= Theodor Axenfeld =

German ophthalmologist (1867–1930)

Karl Theodor Paul Polykarpus Axenfeld (24 June 1867 – 29 July 1930) was a German ophthalmologist born in Smyrna (İzmir) in the Ottoman Empire to a German minister, who was a Jewish convert to Christianity and served as missionary in Asia Minor. As a child his family moved back to Germany, settling in the town of Godesberg.

He received his medical doctorate in 1890 from the University of Marburg. In 1896 he became an assistant to Wilhelm Uhthoff (1853–1927) at Breslau, and during the following year, was appointed director of the university eye clinic in Rostock. In 1901 he attained the chair of ophthalmology in Freiburg, where he remained until his death in 1930. In 1925 he was chosen as president of the German Ophthalmological Society (Deutsche ophthalmologische Gesellschaft).

==Publications and research==
Axenfeld was involved in all aspects of ophthalmology and is associated with almost 200 written works involving the eye, including an important textbook of ophthalmology titled Lehrbuch und Atlas der Augenheilkunde (1909). The seventh edition of the textbook was translated into several languages, including English. He published numerous articles on glaucoma, retinal disorders, trachoma and other eye maladies. Axenfeld was particularly interested in bacterial infections of the eye.

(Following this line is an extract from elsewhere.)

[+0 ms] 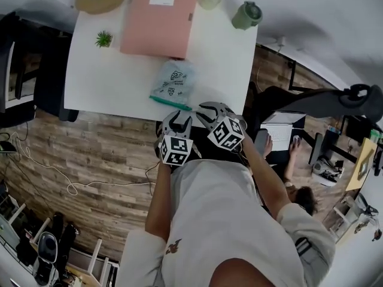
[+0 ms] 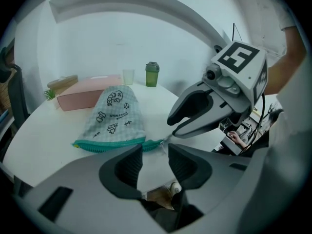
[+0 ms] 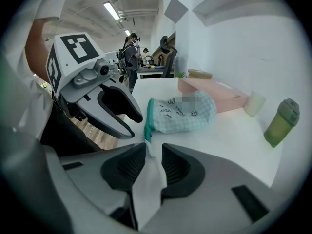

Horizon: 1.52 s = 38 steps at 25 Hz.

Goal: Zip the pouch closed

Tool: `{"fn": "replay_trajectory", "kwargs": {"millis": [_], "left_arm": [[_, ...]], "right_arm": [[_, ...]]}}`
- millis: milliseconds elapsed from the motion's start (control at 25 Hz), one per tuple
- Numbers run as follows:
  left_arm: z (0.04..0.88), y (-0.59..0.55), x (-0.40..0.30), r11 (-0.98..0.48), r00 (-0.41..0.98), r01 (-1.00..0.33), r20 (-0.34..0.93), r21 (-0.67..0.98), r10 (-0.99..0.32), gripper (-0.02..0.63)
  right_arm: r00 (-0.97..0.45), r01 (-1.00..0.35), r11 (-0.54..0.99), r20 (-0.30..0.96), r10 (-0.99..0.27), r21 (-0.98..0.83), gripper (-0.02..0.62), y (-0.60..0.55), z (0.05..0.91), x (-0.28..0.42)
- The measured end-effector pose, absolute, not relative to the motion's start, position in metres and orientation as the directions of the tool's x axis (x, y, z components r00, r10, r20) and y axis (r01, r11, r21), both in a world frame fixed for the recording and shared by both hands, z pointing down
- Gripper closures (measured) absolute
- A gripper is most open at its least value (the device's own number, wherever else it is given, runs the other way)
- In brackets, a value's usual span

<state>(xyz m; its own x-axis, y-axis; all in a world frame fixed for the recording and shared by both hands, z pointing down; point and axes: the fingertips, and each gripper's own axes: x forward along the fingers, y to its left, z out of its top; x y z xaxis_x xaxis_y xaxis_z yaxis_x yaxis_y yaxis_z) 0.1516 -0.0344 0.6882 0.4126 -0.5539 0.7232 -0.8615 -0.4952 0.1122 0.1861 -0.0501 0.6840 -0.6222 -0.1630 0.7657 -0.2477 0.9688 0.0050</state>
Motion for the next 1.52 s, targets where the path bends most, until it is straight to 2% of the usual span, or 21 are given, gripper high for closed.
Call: {"fn": "replay_trajectory", "kwargs": {"millis": [360,480,720,920,1520], "left_arm": [[0.7,-0.031,0.164,-0.492,0.411,-0.862,0.735,0.121,-0.539,0.456],[0.702,-0.031,0.165,-0.485,0.407,-0.866,0.737,0.124,-0.539,0.463],[0.702,-0.033,0.167,-0.478,0.407,-0.869,0.736,0.128,-0.542,0.494],[0.703,-0.035,0.165,-0.481,0.394,-0.87,0.74,0.109,-0.545,0.603],[0.704,-0.034,0.167,-0.527,0.428,-0.841,0.751,0.127,-0.502,0.606]], "right_arm": [[-0.597,-0.166,0.986,0.795,-0.109,0.011,0.526,-0.047,0.699,0.18],[-0.591,-0.155,0.988,0.8,-0.106,0.017,0.589,-0.046,0.701,0.179],[-0.625,-0.182,0.982,0.776,-0.085,-0.04,0.591,-0.043,0.691,0.176],[-0.636,-0.208,0.976,0.767,-0.088,-0.061,0.591,-0.043,0.686,0.175],[-0.606,-0.251,0.965,0.789,-0.103,-0.068,0.592,-0.043,0.694,0.185]]}}
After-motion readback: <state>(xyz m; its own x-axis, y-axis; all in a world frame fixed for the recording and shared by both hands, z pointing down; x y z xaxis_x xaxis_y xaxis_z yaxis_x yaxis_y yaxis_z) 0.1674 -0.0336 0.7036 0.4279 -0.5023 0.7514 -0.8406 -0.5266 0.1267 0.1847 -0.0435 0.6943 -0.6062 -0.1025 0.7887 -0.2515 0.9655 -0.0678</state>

In 1909 he was awarded the Graefe Medal by the German Ophthalmological Society for his research of sympathetic ophthalmia. With Otto von Schjerning (1853-1921), he collaborated on the Handbuch der ärztlichen Erfahrungen im Weltkriege. He also made significant contributions to Kolle and Wassermann's Handbuch der pathogenen Mikroorganismen.

==Eponyms==
Axenfeld has several eponymous ophthalmic terms named after him, including:
- "Axenfeld's conjunctivitis": Conjunctivitis caused by Moraxella lacunata. Sometimes called "Morax' disease": named after Victor Morax (1866-1935), who described the disorder independent of Axenfeld.
- "Axenfeld's nerve loop": A posterior ciliary nerve loop that is noticeable in the sclera.
- "Axenfeld syndrome": A syndrome characterized by corneal embryotoxon (posterior arcuate ring), a distinct Schwalbe's line and iris adhesion to Schwalbe's line.